Evening time to learn the next Go language concurrent programming, from the Goroutine to the channel mechanism, from the beginning of the hazy to the moment the clouds to see the feeling of the sun, the process of learning is always exciting! Of course, the current understanding is not thorough enough. The next article will take an example to analyze.

Goroutine

Similar to the opening process, threading practices, the Go language is used for goroutine. The usage is extremely simple, that is, using the GO keyword, there are two ways to use it:

• Define a function functionname to use the statement go functionname when calling asynchronously.

• Using an anonymous function, the usage is the Go func (argument list) {function execution body} (), stating that the last () function is to let the function execute.

The following simple code deepens:

    The first example code:///////////    func SayHello (name string) {        FMT. Println ("Hello" +name)    }    //Main program Entry    func main () {        go SayHello ("Pmst")    }    /////////The second example code://    //Main program Entry    func main () {        go func () {            fmt. Println ("Hello World")        } ()     //Don't forget the ()    }

Now in terms of the GO keyword, once the go is placed before the function, it means assigning a sub-routine to let the function play (a bit of self-extinguishing), while the main routine continues to do what. For example, there's a bunch of data on hand that need to go through super-complex, time-consuming calculations to get answers. Obviously our Lord routine is unlikely to do just that, and it has other things to deal with. So we open up a routine to make it count.

So the question is, does this really solve the problem that the main routine is not locked, and can complete the time-consuming calculation, but after calculating the answer, how to return to the main routine use it?

This is the use of the channel below.

Channel

How is data communicated between the Goroutine? The following two types:

1. Shared memory memory space.

2. The Go language recommended communication mechanism channel.

Here is my understanding of the channel:

• Goroutine use the channel to receive or send values, and these values can only be specific types, specified by themselves, such as two routine between the value of int type, then the channel type is chan int

• Create channel via make, for example no cache CI: = make (chan int), specify cache CIB: = Make (chan int,2).
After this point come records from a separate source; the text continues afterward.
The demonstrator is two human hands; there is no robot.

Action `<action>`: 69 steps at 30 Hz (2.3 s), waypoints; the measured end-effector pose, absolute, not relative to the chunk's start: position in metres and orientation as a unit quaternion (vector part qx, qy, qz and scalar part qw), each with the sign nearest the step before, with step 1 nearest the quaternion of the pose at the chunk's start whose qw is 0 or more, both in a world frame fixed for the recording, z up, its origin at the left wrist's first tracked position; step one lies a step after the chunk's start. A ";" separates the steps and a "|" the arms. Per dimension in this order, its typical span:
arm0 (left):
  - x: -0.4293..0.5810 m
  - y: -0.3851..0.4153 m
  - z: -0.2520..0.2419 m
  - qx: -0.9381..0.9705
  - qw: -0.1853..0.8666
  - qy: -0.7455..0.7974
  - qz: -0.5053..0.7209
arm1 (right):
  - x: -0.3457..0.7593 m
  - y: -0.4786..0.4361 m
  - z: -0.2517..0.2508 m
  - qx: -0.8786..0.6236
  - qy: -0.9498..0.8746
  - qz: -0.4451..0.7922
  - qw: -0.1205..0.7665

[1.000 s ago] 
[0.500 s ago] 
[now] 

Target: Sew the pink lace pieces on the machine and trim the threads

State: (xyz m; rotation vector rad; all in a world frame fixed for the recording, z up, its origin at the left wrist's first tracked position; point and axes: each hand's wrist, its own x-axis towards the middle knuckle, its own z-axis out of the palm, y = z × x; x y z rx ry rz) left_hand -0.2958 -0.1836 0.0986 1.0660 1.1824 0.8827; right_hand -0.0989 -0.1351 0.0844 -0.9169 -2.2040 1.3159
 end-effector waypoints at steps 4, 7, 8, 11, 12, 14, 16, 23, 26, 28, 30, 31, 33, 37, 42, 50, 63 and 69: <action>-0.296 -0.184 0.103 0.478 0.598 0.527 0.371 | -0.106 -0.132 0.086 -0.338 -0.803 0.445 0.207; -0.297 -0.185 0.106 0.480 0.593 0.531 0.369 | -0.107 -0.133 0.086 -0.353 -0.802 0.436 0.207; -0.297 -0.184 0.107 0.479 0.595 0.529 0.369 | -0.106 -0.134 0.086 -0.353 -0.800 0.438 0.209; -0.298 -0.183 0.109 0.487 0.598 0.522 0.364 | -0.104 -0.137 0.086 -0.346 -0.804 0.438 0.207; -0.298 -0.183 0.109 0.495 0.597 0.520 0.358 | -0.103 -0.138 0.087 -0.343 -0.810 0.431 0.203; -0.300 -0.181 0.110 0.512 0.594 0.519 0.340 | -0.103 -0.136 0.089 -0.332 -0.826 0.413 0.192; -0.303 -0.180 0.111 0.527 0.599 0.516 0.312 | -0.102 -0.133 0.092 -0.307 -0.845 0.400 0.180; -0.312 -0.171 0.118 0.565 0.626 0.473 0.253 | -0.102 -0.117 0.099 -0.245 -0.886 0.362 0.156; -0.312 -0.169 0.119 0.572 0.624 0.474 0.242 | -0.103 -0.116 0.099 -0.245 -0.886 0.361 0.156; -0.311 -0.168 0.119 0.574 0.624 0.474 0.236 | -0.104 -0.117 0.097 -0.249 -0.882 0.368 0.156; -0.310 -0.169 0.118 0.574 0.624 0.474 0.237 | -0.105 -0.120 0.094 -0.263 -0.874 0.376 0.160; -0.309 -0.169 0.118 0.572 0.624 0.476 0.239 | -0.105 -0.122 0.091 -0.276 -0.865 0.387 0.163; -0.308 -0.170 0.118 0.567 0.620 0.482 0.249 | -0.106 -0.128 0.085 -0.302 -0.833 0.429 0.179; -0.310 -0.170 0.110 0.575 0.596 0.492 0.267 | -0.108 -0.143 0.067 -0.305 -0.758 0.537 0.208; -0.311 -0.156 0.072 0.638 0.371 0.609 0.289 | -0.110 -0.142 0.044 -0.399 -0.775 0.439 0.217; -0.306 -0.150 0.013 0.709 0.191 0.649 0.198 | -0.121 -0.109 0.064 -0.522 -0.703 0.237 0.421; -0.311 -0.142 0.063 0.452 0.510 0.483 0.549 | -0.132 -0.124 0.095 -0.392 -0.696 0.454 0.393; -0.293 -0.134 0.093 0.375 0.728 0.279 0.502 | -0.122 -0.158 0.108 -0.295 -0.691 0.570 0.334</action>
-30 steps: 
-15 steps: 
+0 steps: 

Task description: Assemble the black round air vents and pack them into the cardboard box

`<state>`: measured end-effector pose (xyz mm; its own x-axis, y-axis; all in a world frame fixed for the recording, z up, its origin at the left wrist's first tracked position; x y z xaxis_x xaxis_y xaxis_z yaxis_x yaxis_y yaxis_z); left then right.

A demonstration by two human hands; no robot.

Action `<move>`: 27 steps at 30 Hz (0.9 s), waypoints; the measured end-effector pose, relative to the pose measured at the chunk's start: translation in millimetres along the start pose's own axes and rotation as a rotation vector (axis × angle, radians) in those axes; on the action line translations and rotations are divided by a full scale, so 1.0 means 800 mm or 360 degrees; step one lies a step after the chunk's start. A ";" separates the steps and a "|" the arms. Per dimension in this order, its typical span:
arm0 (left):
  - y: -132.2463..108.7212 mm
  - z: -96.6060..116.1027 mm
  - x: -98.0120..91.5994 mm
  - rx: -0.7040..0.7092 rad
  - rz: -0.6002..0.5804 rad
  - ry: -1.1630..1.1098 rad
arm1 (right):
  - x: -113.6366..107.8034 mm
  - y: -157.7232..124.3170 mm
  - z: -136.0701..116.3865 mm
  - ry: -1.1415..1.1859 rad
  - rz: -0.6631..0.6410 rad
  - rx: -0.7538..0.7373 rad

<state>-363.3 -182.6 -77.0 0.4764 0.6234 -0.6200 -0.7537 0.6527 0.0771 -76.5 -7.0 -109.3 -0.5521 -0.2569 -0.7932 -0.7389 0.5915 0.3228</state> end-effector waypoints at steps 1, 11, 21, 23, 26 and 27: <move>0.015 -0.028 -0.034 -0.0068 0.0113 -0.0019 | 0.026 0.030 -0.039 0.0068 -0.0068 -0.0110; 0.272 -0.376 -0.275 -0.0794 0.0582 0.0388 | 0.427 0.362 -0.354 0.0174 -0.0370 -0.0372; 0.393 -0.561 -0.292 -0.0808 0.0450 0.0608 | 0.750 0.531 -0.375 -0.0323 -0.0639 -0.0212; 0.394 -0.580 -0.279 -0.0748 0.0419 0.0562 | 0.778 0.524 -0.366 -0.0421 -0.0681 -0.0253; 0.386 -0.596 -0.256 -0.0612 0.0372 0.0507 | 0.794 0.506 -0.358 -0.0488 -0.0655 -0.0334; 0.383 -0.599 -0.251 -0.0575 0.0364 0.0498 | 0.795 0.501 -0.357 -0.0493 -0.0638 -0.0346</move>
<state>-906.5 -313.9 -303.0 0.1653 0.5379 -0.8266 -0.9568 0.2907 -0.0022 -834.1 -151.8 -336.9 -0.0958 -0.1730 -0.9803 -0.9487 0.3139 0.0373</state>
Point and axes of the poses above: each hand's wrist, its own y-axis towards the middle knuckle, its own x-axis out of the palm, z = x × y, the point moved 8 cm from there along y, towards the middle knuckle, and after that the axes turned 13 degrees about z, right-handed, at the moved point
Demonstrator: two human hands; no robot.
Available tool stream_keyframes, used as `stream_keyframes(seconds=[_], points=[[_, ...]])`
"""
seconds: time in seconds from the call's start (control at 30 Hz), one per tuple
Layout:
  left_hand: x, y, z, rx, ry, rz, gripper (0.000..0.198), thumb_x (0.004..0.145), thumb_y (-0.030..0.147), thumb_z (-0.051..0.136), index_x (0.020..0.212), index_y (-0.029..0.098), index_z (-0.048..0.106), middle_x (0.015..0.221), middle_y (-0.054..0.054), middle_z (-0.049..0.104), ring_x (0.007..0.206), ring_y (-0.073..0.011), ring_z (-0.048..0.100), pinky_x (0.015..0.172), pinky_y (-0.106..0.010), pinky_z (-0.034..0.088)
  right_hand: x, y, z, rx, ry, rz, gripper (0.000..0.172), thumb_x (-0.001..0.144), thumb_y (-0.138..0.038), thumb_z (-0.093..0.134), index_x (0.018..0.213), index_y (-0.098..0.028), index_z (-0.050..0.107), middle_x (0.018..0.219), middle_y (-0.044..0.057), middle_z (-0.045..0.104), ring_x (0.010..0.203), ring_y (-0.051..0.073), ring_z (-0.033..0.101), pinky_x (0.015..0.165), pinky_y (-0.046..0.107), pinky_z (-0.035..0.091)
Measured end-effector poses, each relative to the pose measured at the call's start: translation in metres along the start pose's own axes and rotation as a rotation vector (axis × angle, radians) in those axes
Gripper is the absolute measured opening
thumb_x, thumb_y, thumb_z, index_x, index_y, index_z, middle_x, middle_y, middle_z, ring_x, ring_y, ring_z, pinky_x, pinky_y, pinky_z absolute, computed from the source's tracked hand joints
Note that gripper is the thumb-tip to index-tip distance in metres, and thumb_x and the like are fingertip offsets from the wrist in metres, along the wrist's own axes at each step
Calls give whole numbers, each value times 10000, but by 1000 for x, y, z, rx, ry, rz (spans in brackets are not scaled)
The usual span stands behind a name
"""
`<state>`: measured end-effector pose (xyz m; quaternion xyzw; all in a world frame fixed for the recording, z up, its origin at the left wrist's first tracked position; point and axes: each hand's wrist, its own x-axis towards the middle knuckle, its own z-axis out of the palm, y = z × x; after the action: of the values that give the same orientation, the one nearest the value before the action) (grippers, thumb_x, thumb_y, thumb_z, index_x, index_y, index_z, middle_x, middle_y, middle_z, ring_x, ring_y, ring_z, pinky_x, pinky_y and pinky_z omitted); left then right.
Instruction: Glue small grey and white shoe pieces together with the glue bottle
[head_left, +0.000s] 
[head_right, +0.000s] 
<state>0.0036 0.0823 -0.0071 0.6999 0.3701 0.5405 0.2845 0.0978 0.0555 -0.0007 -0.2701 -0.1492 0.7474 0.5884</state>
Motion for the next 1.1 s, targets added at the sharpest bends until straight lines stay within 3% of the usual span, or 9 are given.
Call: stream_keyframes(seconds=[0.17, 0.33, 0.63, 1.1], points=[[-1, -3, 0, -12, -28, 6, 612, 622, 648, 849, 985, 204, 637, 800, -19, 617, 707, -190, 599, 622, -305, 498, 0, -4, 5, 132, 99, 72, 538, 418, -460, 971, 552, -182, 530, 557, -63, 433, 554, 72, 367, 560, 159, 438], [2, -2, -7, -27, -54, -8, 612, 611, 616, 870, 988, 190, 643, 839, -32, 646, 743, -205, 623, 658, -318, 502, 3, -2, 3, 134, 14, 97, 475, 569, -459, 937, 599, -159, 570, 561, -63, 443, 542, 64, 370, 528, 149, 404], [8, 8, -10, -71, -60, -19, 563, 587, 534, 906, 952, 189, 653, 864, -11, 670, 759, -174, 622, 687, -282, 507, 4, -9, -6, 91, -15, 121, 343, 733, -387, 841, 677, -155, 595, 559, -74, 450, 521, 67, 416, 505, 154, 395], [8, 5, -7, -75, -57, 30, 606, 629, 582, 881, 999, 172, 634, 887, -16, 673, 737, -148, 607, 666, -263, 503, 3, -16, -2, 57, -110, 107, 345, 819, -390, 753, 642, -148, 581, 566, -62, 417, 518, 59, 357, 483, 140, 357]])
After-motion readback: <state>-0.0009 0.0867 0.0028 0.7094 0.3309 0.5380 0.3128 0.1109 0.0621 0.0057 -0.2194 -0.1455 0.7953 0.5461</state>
It is obvious that the difference is in the following statement, which indicates that the channel is classified as 2 cache space, as for the difference, as shown below.

• The channel receives and sends data through <-. The channel <-value, for example, is clearly the value that is being sent to the tunnel channels; values: = <-ch, note the arrows, which indicate that the data is read from channel channels to value, or can be said to be received from channel channels The data is assigned to value. By the way, and other <-channel, apparently also read data from the channel, but not assigned to any one variable, so that means discard!

On the issue of channel congestion, I think it is necessary to focus on carding. Take a look at the summary below

First, the channel receives and sends are blocked, unless the corresponding end is ready. It's best to say, for example.

1. Create a new channel, Channel_c: = make (chan int), note that the cache is not allocated.

2. Then writes data to the channel, Channel_c <-value, because there is no cache allocated, so this is blocked, in other words, stuck here, waiting, waiting for the program to read data from that channel somewhere! PS: Just like a very short tube, a data is plugged into it, it will be leaking out, so I have been hand "hold" data, do not do the following things. It is only when the receiving towners takes the data that he can spare his hand to do anything else.

3. 2015.04.22---The above analogy is modified. PS: The above analogy is not very appropriate, I think it is possible to think that the channel is connected to two routine channels, when the sender to the channel to send data, but slow to wait for the receiver, but the idea of conscientious, always waiting in that position, that is Channel_c: Make (chan int) This sends the statement until the receiver receives the channel data before the next statement can be made. So if there is a cache is different, like a post, take the data to the channel this send "mail", although there may be no recipient, but I can temporarily put in the "post" (cache) here, and then continue to do their own work, and so the next time to send data to the channel found the cache full, you can only wait, unless Someone comes to fetch the data and frees up the cache space before the data can be written. The

4. is now replaced with the read data from the Channel, V: = <-Channel_c, in two cases: when there is data in the Channel_c channel, it is certainly not blocked, read it smoothly, and when the Channel_c channel has no data, Then nature is blocked, unless the program writes data to the channel somewhere else!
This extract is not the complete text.